Do you have an instantpot? The past few years this cooking device has risen in popularity. It’s a multi-function cooker with a pressure cooker option, designed to cook foods in a short amount of time. Many of my friends love how they can cook a meal that once took hours in a short amount of time.
So far, I have not jumped on the bandwagon and continue to use my slow cooker. I like throwing ingredients in my slow cooker after breakfast and knowing dinner is ready at the end of the day. All day, the smell of a roast or stew fills the house. And just when our schedule gets crazy around dinner time, the meal is ready for us to eat.
I was thinking about these two different methods of cooking foods the other day when one of my kids lamented that we don’t have people over our house as often as we did where we lived in Florida. He recalled us hosting parties, meals, impromptu play dates, and church events. He remembered the house filled with kids and adults and the seemingly always open front door. He wanted to know why we don’t have the same kind of community where we live now as we did where we used to live.
What my son doesn’t know is that the type of community he remembers wasn’t an instantpot community. It was more of a slowcooker community. The kind that steeps slowly over time until one day you look around and realize you have a group of people you always turn to when you need them most. It took years of starts and stops, of invitations and rejections, of slowly connecting with people one meal at a time. It took stepping out of comfort zones and inviting people into our messy lives. It took intentional vulnerability and honesty, sharing with others what was going on in our lives.
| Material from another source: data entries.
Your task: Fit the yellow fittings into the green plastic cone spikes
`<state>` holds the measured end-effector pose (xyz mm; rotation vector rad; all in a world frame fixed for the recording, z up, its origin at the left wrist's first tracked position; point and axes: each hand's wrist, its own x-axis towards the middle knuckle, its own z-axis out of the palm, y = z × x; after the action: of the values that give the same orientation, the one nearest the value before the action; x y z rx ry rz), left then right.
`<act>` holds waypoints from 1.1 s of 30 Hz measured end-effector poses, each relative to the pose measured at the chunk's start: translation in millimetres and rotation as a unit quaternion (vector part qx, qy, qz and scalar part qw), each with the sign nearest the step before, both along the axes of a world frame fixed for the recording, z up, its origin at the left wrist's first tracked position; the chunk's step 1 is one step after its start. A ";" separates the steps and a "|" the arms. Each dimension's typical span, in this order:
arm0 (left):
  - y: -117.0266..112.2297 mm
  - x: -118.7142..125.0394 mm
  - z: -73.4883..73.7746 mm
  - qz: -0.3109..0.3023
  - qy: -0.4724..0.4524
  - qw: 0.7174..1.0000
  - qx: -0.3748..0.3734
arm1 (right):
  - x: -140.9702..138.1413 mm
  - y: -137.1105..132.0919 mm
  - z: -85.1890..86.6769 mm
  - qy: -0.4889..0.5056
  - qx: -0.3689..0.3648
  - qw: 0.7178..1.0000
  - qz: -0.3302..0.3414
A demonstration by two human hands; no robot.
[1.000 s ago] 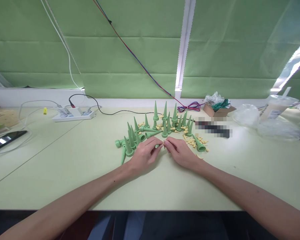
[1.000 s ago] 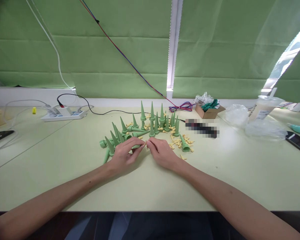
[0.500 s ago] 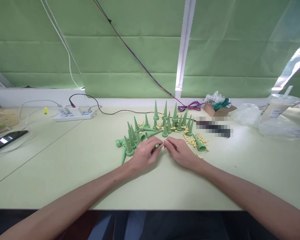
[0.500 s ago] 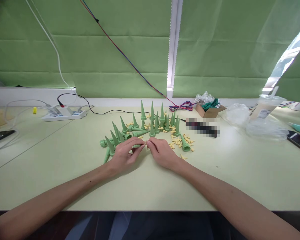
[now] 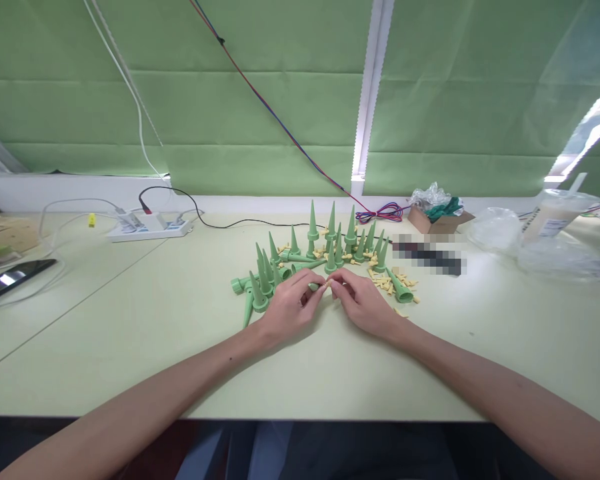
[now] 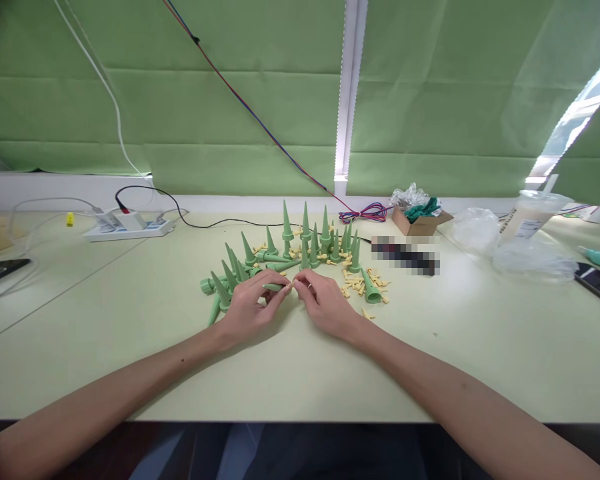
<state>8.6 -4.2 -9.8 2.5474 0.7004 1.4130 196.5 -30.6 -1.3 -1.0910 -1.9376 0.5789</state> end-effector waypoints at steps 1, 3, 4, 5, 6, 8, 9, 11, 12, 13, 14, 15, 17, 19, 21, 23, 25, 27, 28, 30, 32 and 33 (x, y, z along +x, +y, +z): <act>0.0 0.1 -0.2 0.001 -0.001 1.000 -0.001 | 0.2 0.2 -0.3 0.000 0.001 1.000 0.002; -0.4 0.5 0.1 0.003 -0.001 1.000 -0.001 | 0.5 0.6 -0.7 0.000 0.004 1.000 0.005; -0.8 0.7 0.4 0.003 0.000 1.000 -0.001 | 0.6 0.7 -0.8 0.000 0.005 1.000 0.006; -1.2 0.9 0.8 0.003 0.000 1.000 -0.001 | 0.7 0.8 -0.8 0.000 0.005 1.000 0.006; -1.6 1.1 1.2 0.003 0.001 1.000 -0.002 | 0.7 0.9 -0.8 0.000 0.004 1.000 0.005; -2.2 1.4 2.0 0.003 0.002 1.000 -0.005 | 0.7 1.2 -0.6 -0.001 0.001 1.000 0.004; -2.2 1.5 2.2 0.003 0.002 1.000 -0.006 | 0.8 1.3 -0.6 -0.003 0.000 1.000 0.002; -2.1 1.5 2.2 0.001 0.000 1.000 -0.008 | 1.0 1.3 -0.9 -0.008 0.001 1.000 0.000; -1.9 1.5 2.1 -0.001 -0.001 1.000 -0.009 | 1.2 1.3 -1.1 -0.010 0.003 1.000 -0.001; -1.7 1.4 2.0 -0.003 -0.002 1.000 -0.009 | 1.3 1.3 -1.4 -0.012 0.004 1.000 -0.002; -1.5 1.3 1.7 -0.005 -0.002 1.000 -0.010 | 1.5 1.4 -1.6 -0.014 0.005 1.000 -0.003; -1.3 1.2 1.5 -0.006 -0.002 1.000 -0.012 | 1.6 1.4 -1.8 -0.016 0.005 1.000 -0.004; -1.1 1.0 0.9 -0.005 0.001 1.000 -0.014 | 1.6 1.7 -1.9 -0.020 0.007 1.000 -0.007; -1.0 0.7 0.2 -0.004 0.004 1.000 -0.015 | 1.4 2.1 -2.0 -0.026 0.010 1.000 -0.007; -0.8 0.5 -0.4 -0.007 0.005 1.000 -0.014 | 1.3 2.7 -2.3 -0.030 0.012 0.999 -0.007; -0.7 0.4 -0.9 -0.011 0.005 1.000 -0.013 | 1.5 3.1 -3.0 -0.035 0.014 0.999 -0.007; -0.7 0.5 -1.3 -0.011 0.005 1.000 -0.014 | 1.8 3.4 -3.9 -0.041 0.017 0.999 -0.008; -0.8 0.6 -1.6 -0.011 0.007 1.000 -0.015 | 2.3 3.7 -4.7 -0.049 0.021 0.999 -0.011; -0.9 0.6 -1.7 -0.010 0.008 1.000 -0.016 | 2.4 3.9 -5.0 -0.054 0.023 0.998 -0.013; -1.0 0.8 -1.8 -0.013 0.011 1.000 -0.019 | 2.7 4.1 -5.2 -0.062 0.025 0.998 -0.016; -1.0 0.7 -2.1 -0.018 0.014 1.000 -0.020 | 2.7 4.3 -5.2 -0.066 0.025 0.997 -0.019; -1.0 0.7 -2.4 -0.021 0.015 0.999 -0.021 | 2.6 4.3 -5.2 -0.068 0.025 0.997 -0.021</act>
<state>9.3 -5.1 -12.1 2.5421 0.6708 1.3358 199.2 -26.3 -6.5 -1.1622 -2.0301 0.4416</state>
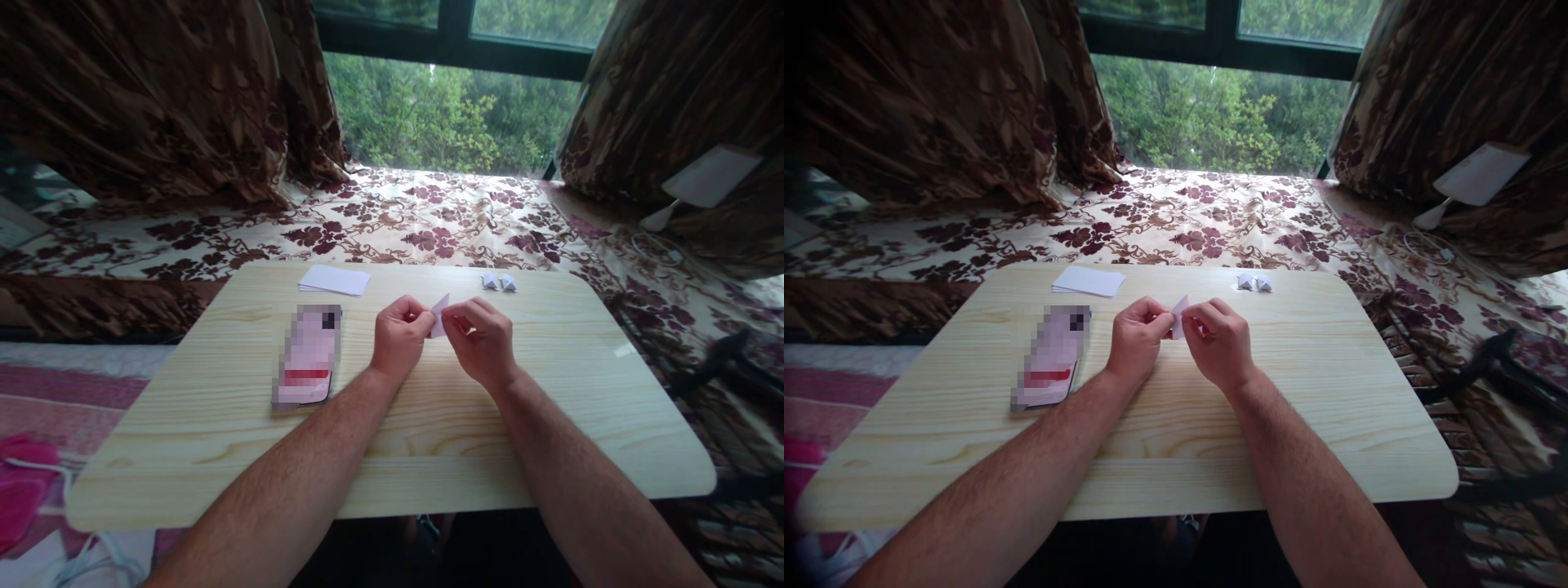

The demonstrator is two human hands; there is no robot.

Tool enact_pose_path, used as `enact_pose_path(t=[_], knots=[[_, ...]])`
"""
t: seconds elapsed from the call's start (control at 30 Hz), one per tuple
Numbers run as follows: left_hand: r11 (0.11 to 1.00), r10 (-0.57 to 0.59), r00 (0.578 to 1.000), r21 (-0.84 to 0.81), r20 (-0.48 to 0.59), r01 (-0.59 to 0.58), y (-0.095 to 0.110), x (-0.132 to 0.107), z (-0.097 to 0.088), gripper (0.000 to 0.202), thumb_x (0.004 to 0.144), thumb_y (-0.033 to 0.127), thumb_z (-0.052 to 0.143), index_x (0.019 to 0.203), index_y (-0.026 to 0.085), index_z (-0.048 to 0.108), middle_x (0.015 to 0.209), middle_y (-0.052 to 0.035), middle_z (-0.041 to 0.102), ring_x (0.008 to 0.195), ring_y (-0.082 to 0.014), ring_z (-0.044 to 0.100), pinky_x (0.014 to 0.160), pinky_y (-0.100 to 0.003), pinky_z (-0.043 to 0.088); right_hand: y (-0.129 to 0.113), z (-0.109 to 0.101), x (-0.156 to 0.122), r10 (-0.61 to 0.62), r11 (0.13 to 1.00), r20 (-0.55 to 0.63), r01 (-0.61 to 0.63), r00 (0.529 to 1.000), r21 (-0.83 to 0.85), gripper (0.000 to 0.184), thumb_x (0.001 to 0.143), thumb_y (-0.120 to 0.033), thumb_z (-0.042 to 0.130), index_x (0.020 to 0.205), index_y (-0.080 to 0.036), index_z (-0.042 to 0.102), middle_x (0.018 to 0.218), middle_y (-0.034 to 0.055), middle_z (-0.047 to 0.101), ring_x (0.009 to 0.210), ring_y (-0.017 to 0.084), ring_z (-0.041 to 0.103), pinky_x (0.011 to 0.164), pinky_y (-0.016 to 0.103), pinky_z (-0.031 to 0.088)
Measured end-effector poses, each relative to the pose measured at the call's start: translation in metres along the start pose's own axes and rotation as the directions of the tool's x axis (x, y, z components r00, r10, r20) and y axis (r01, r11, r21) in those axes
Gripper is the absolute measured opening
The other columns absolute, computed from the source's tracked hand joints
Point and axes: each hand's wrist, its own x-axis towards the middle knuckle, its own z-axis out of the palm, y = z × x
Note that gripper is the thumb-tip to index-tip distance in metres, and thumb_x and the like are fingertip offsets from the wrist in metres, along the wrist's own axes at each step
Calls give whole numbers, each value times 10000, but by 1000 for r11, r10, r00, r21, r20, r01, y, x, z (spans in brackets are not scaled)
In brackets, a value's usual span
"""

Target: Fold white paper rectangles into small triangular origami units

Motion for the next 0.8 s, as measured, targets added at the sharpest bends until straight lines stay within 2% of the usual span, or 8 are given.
enact_pose_path(t=[0.17,0.37,0.57,0.8], knots=[[996,-81,997,-35,-13,81,2,-1,2,196,687,333,739,675,162,644,579,20,609,521,-114,582,468,-217,506,0,1,0,-26,997,-31,24,999,-68,126,860,-173,597,761,-205,668,689,-6,574,607,119,505,587,260,410],[995,-88,993,43,78,85,1,-2,2,227,741,354,718,670,151,648,480,-5,605,381,-110,539,355,-191,388,0,0,0,-34,991,-74,24,997,-132,123,835,-147,606,731,-205,638,675,-9,580,615,124,514,618,270,412],[987,-147,987,-54,61,151,1,-3,5,207,691,330,755,693,140,673,549,-38,665,485,-169,652,435,-235,512,1,1,-2,-17,989,-67,7,998,-148,109,856,-216,628,750,-208,652,686,4,619,618,130,540,608,266,430],[979,-163,984,-111,78,171,1,-1,3,233,695,339,752,751,121,693,620,-53,694,559,-192,684,520,-311,598,0,2,-4,-23,993,-31,20,999,-112,115,881,-254,638,779,-219,677,747,24,667,640,132,577,607,255,458]])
It took walking with others during painful times—grieving losses, hearing hard stories, and meeting their needs. It took spontaneity and being willing to drop whatever we were doing to be there for someone else.
What my son saw as a normal part of our family life took years to foster. It took more than just greeting one another in the church narthex each Sunday morning. Our closest relationships were formed through suffering and trials. It took living life together, of truly being a part of one another’s life.
I quickly realized after moving three years ago that while my new house may feel like home and while I may know how to get around the town in which I live, it will take many years before I develop the history with others that I had known before. While I’ve made many connections and know a lot of people where I now live, I still feel unknown. And I will likely feel like an outsider for quite some time.
While there are some places where community does develop quickly, like an instantpot, most community grows and develops slowly, more like a slow cooker. Such relationships need time to marinate. They need time to be tested and tried. They need time to prove their strength and endurance.
After my son asked his question, I decided to do something about it. He and I teamed up and invited a number of families over for a meal. And as it turned out, he made a great co-host!